[Start of Attachment]

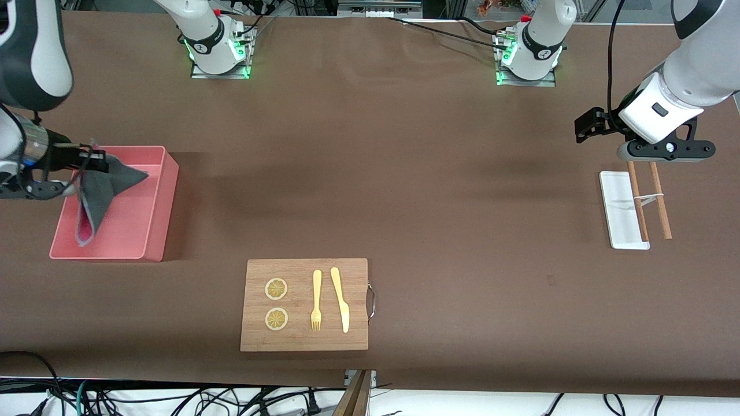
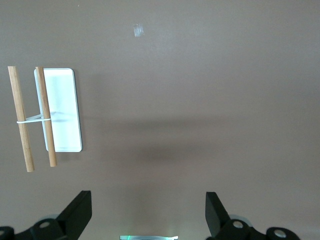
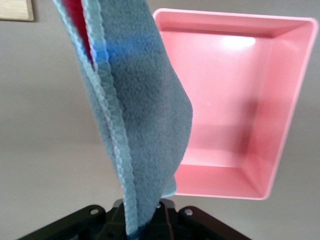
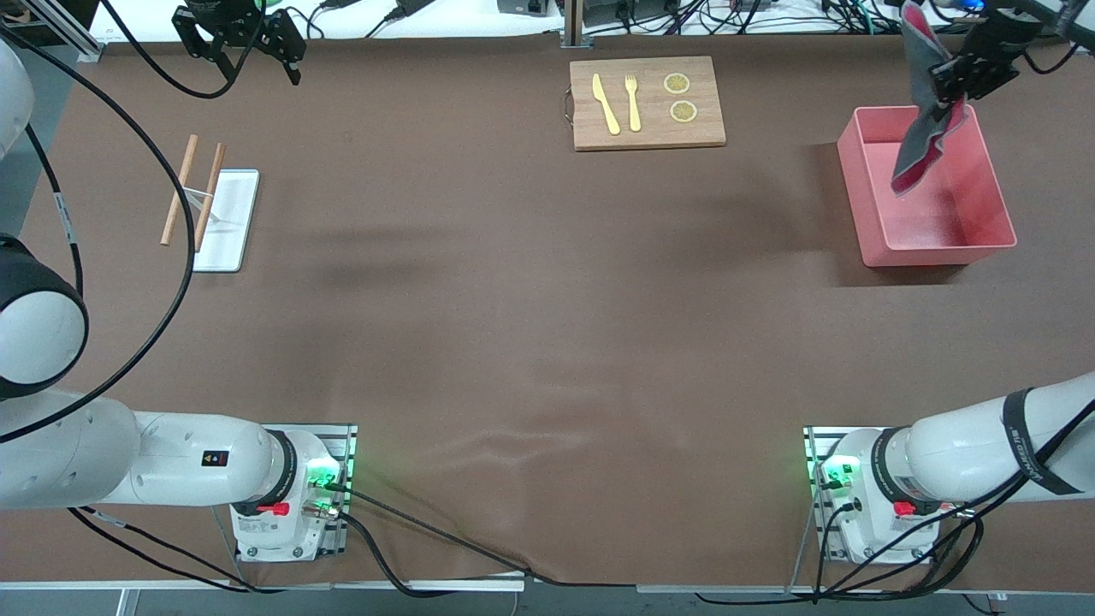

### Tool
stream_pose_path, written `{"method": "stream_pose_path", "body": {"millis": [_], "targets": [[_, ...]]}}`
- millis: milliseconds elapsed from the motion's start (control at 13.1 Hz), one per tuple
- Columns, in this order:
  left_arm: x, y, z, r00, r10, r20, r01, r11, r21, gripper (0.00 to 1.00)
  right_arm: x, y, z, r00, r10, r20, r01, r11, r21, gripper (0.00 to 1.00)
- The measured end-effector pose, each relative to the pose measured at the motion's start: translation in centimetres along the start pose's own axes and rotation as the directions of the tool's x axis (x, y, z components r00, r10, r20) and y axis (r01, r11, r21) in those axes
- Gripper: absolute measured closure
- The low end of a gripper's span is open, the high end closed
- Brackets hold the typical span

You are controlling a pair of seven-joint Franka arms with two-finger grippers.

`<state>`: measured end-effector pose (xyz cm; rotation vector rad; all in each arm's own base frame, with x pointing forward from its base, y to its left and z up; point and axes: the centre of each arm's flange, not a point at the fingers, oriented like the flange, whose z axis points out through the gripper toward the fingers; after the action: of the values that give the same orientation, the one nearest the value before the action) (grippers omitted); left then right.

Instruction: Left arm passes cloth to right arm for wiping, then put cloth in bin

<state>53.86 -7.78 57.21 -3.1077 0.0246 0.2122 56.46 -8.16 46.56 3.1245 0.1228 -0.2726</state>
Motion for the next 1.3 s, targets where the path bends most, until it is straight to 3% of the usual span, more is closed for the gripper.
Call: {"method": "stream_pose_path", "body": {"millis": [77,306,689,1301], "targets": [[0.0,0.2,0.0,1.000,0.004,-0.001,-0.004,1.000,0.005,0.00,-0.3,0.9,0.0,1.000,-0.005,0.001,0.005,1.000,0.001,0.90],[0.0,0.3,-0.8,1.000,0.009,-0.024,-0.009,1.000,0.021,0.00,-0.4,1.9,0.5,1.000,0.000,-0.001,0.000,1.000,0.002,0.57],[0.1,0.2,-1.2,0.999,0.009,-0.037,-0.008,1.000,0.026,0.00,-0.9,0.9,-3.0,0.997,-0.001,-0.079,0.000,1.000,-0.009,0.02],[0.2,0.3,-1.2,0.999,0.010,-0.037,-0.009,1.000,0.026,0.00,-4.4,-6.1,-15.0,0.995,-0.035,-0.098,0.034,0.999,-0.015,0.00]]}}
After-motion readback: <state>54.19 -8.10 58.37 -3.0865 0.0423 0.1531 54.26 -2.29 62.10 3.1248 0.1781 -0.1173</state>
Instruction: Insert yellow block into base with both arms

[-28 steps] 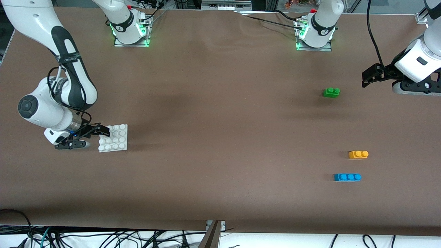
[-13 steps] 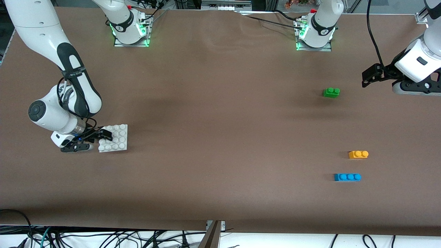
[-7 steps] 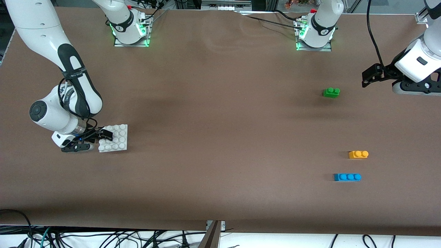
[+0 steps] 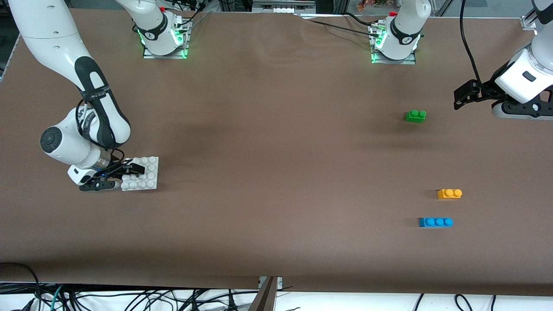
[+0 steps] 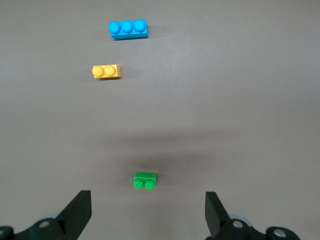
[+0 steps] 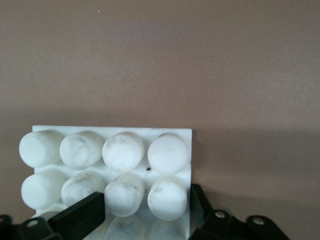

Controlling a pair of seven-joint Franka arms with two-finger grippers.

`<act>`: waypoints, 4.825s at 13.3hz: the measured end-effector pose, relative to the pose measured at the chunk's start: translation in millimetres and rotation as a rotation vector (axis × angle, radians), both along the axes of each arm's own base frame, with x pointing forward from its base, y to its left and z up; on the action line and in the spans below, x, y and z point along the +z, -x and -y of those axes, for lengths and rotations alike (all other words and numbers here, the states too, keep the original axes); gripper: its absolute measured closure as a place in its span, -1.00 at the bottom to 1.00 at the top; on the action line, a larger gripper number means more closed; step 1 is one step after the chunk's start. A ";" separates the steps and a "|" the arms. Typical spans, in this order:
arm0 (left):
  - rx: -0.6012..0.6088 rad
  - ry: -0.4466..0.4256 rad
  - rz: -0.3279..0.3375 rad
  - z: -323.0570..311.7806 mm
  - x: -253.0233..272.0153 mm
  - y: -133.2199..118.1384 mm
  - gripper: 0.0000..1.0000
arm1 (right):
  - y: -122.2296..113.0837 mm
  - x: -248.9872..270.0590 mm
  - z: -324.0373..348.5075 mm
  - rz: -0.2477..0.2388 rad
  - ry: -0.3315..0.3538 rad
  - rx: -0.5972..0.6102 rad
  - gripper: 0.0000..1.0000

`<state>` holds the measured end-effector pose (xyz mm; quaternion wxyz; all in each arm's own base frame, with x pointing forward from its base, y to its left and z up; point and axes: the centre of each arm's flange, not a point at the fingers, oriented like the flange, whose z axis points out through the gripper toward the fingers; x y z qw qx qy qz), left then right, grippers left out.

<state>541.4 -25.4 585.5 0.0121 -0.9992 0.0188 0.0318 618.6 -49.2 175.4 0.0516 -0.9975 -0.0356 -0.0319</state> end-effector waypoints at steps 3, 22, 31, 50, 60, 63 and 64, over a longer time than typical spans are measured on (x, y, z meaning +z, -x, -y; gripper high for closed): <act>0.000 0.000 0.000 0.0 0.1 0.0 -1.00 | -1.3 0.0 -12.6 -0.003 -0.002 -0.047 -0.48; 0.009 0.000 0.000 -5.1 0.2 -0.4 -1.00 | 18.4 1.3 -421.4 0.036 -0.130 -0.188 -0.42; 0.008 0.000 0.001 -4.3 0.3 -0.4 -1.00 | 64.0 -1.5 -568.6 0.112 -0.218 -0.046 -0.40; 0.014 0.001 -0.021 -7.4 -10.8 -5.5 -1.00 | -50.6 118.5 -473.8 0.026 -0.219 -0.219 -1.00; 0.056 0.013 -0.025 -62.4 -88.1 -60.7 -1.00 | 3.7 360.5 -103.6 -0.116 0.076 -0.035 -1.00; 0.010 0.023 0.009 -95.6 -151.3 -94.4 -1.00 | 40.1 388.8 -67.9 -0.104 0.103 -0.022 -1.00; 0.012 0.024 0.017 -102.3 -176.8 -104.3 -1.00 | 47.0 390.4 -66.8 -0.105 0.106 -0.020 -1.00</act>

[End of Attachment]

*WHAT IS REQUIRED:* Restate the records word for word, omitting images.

*THE COMPLETED TASK:*
### Tool
stream_pose_path, written `{"method": "stream_pose_path", "body": {"millis": [_], "targets": [[_, ...]]}}`
- millis: milliseconds elapsed from the motion's start (control at 13.1 Hz), one per tuple
- Columns, in this order:
  left_arm: x, y, z, r00, r10, r20, r01, r11, r21, gripper (0.00 to 1.00)
  right_arm: x, y, z, r00, r10, r20, r01, r11, r21, gripper (0.00 to 1.00)
- The measured end-effector pose, each relative to the pose measured at the motion's start: translation in centimetres along the start pose's own axes and rotation as the directions of the tool's x axis (x, y, z components r00, r10, r20) and y axis (r01, r11, r21) in those axes
- Gripper: absolute measured closure
- The low end of a gripper's span is open, the high end closed
- Brackets hold the typical span

You are controlling a pair of seven-joint Franka arms with two-finger grippers.

`<state>`: measured end-effector pose (xyz cm; rotation vector rad; all in each arm's own base frame, with x pointing forward from its base, y to its left and z up; point and axes: the centre of each arm's flange, not a point at the fingers, oriented like the flange, whose z axis points out through the gripper toward the fingers; after the action: of the values that give the same orientation, the one nearest the value before the action) (grippers omitted); left then right.

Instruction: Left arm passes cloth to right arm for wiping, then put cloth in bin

<state>53.86 -7.78 57.21 -3.1077 0.0246 0.2122 56.46 -8.16 46.56 3.1245 0.1228 -0.2726</state>
Motion for the next 1.3 s, targets where the path bends most, until it is straight to 3% of the usual span, more is closed for the gripper.
Call: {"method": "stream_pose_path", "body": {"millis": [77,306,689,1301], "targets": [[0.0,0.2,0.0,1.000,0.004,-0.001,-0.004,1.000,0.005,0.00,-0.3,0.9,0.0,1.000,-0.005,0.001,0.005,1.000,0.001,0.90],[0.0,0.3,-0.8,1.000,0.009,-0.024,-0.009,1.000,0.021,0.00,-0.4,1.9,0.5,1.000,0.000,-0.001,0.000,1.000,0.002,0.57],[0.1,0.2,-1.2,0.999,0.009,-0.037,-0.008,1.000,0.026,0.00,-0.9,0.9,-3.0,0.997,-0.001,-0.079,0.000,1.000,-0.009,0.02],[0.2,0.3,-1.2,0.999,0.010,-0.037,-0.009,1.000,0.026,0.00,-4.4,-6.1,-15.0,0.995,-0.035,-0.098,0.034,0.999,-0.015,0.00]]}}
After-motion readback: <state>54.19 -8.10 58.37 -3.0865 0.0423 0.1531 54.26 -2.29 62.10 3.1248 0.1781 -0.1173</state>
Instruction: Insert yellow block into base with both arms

[-28 steps] 
[-13 steps] 
[-7 steps] 
[+0 steps] 
[+0 steps] 
[+0 steps] 

Controlling a pair of seven-joint Franka arms with two-finger grippers.

`<act>`: waypoints, 4.825s at 13.3hz: the measured end-effector pose, relative to the pose measured at the chunk's start: translation in millimetres and rotation as a rotation vector (axis × angle, radians), both along the axes of each arm's own base frame, with x pointing forward from its base, y to its left and z up; on the action line and in the spans below, x, y and z point along the +z, -x and -y of those axes, for lengths and rotations alike (all other words and numbers here, the states too, keep the original axes); gripper: its absolute measured closure as a place in its span, -1.00 at the bottom to 1.00 at the top; on the action line, a larger gripper number means more closed; step 1 is one step after the chunk's start. A ";" separates the steps and a "|" the arms. Typical spans, in this order:
arm0 (left):
  - rx: -0.6012..0.6088 rad
  - ry: -0.4466..0.4256 rad
  - rz: -0.3279..0.3375 rad
  - z: -323.0570..311.7806 mm
  - x: -253.0233..272.0153 mm
  - y: -133.2199..118.1384 mm
  - gripper: 0.0000..1.0000
arm1 (right):
  - y: -122.2296..113.0837 mm
  - x: -248.9872..270.0590 mm
  - z: -324.0373..348.5075 mm
  - rz: -0.2477..0.2388 rad
  - ry: -0.3315..0.3538 rad
  - rx: -0.5972..0.6102 rad
  - gripper: 0.0000..1.0000

`<state>` holds the measured end-effector pose (xyz mm; quaternion wxyz; all in each arm's own base frame, with x pointing forward from its base, y to its left and z up; point and axes: the centre of each arm's flange, not a point at the fingers, oriented like the flange, whose z axis points out through the gripper toward the fingers; x y z qw qx qy qz), left then right, grippers left out.

<state>541.4 -25.4 585.5 0.0121 -0.9992 0.0188 0.0318 618.6 -49.2 175.4 0.0516 -0.9975 -0.0356 -0.0319</state> end-effector waypoints at steps 3, 22, 31, 50, 60, 63 and 64, over a longer time than typical spans are measured on (x, y, z meaning +z, -x, -y; gripper high for closed): <act>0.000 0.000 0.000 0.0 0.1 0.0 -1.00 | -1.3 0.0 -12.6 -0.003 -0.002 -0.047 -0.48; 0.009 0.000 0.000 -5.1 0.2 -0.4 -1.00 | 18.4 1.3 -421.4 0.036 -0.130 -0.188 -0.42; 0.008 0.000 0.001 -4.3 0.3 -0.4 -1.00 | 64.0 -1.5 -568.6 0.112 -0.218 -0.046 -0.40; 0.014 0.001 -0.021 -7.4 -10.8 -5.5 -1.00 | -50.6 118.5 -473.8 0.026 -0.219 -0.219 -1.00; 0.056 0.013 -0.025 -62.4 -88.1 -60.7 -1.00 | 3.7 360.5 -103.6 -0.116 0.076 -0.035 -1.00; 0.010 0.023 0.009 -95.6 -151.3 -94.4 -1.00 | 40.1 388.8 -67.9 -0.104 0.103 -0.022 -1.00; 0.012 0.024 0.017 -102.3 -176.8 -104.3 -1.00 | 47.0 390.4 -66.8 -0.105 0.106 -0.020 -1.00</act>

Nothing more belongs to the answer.